● WORK ORDER:
Copy exactly the lines of the material below that run from the one containing "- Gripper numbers" through the one containing "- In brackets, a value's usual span". Copy no other lines.

● SUPPLIED MATERIAL:
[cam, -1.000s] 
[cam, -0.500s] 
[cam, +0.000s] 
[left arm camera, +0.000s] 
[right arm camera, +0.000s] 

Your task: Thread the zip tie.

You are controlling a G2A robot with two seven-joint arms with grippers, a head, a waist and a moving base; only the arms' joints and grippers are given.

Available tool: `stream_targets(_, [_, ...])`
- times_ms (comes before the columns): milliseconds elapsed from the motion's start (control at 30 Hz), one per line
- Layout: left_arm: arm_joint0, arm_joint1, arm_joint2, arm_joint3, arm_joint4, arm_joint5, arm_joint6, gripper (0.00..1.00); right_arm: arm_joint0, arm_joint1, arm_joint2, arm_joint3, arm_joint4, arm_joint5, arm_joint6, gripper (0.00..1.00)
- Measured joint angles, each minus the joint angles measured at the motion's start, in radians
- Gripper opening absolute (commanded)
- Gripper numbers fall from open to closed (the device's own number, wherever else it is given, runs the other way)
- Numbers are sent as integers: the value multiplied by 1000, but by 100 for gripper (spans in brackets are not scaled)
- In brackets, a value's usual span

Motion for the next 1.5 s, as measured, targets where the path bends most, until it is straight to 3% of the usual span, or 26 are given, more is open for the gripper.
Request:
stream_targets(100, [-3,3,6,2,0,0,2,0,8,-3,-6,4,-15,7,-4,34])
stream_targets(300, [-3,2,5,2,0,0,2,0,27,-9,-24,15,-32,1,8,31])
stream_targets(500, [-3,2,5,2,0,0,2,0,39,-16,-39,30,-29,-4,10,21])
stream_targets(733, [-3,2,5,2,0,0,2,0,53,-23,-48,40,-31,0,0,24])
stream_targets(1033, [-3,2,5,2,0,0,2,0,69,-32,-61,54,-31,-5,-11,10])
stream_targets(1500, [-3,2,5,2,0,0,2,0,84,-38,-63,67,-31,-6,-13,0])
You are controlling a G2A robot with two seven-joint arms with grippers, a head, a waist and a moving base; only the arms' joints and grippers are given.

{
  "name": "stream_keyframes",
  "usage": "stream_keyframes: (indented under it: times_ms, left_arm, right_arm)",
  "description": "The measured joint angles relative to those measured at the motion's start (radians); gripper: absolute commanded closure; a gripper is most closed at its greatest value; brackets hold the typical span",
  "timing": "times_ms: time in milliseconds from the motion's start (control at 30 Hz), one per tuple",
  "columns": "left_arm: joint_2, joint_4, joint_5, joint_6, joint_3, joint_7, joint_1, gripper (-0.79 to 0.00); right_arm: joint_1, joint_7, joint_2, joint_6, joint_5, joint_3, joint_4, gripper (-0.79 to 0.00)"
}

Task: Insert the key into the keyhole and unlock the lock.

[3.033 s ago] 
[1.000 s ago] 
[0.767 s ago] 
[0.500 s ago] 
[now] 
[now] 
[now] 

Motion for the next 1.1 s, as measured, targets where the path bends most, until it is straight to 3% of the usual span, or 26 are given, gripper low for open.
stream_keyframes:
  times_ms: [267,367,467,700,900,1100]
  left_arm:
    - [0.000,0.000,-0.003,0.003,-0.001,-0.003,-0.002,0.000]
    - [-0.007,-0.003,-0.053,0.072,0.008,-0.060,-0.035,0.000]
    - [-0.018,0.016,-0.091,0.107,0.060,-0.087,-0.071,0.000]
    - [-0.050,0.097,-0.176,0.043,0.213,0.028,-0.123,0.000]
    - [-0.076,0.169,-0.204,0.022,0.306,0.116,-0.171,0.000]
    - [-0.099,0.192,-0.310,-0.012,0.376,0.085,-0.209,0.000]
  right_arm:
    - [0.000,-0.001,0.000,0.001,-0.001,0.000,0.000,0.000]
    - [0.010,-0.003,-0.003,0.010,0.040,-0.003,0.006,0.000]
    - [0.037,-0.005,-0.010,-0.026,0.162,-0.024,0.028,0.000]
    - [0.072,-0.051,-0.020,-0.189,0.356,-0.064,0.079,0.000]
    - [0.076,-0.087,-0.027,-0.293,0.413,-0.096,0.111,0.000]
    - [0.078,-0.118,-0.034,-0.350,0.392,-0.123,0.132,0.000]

● ANSWER FOR THIS EXERCISE:
- Gripper numbers fall from open to closed (the device's own number, wherever else it is given, runs the other way)
- Numbers are sent as integers: the value multiplied by 1000, but by 100 for gripper (spans in brackets are not scaled)
- In brackets, a value's usual span

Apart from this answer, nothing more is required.